Second roman de Vic Verdier, aussi connu sous le nom de Simon-Pierre Pouliot, Le Moderne Cabaret est la suite de L’appartement du clown (XYZ, 2010). Quelques années ont passé et la chronique se poursuit à travers une narration très dense dont le fil conducteur demeure un peu le même : les amours et les projets de son alter ego fictif.

C’est ainsi sans surprise qu’on retrouve Vic, le narrateur, gérer la situation avec sa fiancée, qui souhaite que leur relation prenne une direction, disons, plus « institutionnelle ». Tandis qu’elle est harcelée par son ex qui sort de prison, Vic balance à présent « entre le gars qui assume et celui qui se demande encore si partager son appartement avec sa blonde ne serait pas une idée aussi tordue que de prétexter que l’Irak possède des armes de destruction massive pour lui déclarer la guerre ».


Bref, il y a un peu d’eau dans le gaz.

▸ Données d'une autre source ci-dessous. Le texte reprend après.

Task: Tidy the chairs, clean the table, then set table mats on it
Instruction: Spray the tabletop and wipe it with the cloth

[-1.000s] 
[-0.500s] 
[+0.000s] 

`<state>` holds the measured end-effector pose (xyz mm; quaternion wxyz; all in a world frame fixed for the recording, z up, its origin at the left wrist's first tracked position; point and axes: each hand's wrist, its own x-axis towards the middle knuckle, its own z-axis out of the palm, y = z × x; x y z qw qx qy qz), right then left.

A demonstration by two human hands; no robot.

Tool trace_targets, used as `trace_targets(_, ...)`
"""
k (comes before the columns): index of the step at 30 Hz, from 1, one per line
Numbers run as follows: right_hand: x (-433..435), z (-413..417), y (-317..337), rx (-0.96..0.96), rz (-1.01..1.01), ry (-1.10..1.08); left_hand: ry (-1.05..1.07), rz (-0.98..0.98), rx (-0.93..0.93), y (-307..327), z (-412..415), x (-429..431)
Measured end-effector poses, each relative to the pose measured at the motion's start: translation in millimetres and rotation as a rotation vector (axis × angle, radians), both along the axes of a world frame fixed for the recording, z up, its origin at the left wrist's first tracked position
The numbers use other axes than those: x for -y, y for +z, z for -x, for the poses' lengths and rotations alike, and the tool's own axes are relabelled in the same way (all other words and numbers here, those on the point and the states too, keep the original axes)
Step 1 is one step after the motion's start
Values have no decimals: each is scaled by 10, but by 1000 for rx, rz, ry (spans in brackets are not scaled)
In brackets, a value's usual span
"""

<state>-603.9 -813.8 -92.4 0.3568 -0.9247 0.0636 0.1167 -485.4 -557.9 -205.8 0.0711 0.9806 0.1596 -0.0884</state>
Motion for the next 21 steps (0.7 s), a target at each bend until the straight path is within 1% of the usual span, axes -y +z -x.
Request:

Mais le projet du Moderne Cabaret, lui, une salle de spectacle pour la relève doublée d’un bar (une sorte de « Cavern de Liverpool en 1960 », le bar où les Beatles ont joué en public pour la première fois), a le vent dans les voiles et le tient occupé. Malgré quelques obstacles. Com-me lorsque le crime organisé (la famiglia) veut qu’on lui verse sa « juste part ».


L’autre versant du roman nous raconte ce qui est arrivé à Oliver. Défiguré par des sbires du crime organisé après une transaction de drogue qui a mal tourné à la fin de L’appartement du clown, flirtant avec la folie, il est parti en voyage en Amérique du Sud sur les traces d’un traître ami, « pour savourer le plat froid de la vengeance ».


Mais il y a encore le fantôme du grand-père de Vic, ainsi que sa mère (qui s’est fait la malle depuis longtemps) qui lui rend visite dans ses rêves.


Le roman est dense et son narrateur, sérieusement volubile. Mais l’impression demeure malgré tout, comme c’était le cas pour l’opus précédent de Vic Verdier, qu’il manque un peu de viande autour de l’os. Il y a peut-être un peu de tout dans le bar ouvert du Moderne Cabaret, oui, mais encore faut-il avoir soif.